> **Your task**:
Your job is to copy all the entries precisely as they stand.
*** Records shown ***
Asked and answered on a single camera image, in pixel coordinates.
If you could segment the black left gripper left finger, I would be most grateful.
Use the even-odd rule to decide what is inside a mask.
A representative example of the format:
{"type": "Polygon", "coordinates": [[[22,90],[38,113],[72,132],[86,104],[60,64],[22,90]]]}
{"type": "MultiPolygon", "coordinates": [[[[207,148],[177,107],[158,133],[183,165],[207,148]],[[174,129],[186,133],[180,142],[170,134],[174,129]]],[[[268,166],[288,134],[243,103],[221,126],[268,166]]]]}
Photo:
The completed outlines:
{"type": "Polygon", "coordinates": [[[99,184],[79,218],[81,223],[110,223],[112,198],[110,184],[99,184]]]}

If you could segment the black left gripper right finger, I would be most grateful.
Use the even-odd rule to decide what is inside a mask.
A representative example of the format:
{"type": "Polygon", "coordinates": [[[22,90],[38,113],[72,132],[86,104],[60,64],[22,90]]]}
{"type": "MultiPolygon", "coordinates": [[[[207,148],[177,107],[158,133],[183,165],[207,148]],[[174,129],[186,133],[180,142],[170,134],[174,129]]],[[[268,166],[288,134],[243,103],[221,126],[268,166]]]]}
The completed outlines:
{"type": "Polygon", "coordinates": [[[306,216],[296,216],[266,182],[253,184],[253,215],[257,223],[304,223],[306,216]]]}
*** End of Records shown ***
> **Solution for this exercise**:
Asked and answered on a single camera image, in pixel coordinates.
If you could segment the black left gripper left finger, I would be most grateful.
Use the even-odd rule to decide what is inside a mask.
A representative example of the format:
{"type": "Polygon", "coordinates": [[[22,90],[38,113],[72,132],[86,104],[60,64],[22,90]]]}
{"type": "MultiPolygon", "coordinates": [[[[207,148],[177,107],[158,133],[183,165],[207,148]],[[174,129],[186,133],[180,142],[170,134],[174,129]]],[[[268,166],[288,134],[243,103],[221,126],[268,166]]]]}
Photo:
The completed outlines:
{"type": "Polygon", "coordinates": [[[99,184],[79,218],[81,223],[110,223],[112,198],[110,184],[99,184]]]}

If you could segment the black left gripper right finger, I would be most grateful.
Use the even-odd rule to decide what is inside a mask.
A representative example of the format:
{"type": "Polygon", "coordinates": [[[22,90],[38,113],[72,132],[86,104],[60,64],[22,90]]]}
{"type": "MultiPolygon", "coordinates": [[[[207,148],[177,107],[158,133],[183,165],[207,148]],[[174,129],[186,133],[180,142],[170,134],[174,129]]],[[[268,166],[288,134],[243,103],[221,126],[268,166]]]]}
The completed outlines:
{"type": "Polygon", "coordinates": [[[306,216],[296,216],[266,182],[253,184],[253,215],[257,223],[304,223],[306,216]]]}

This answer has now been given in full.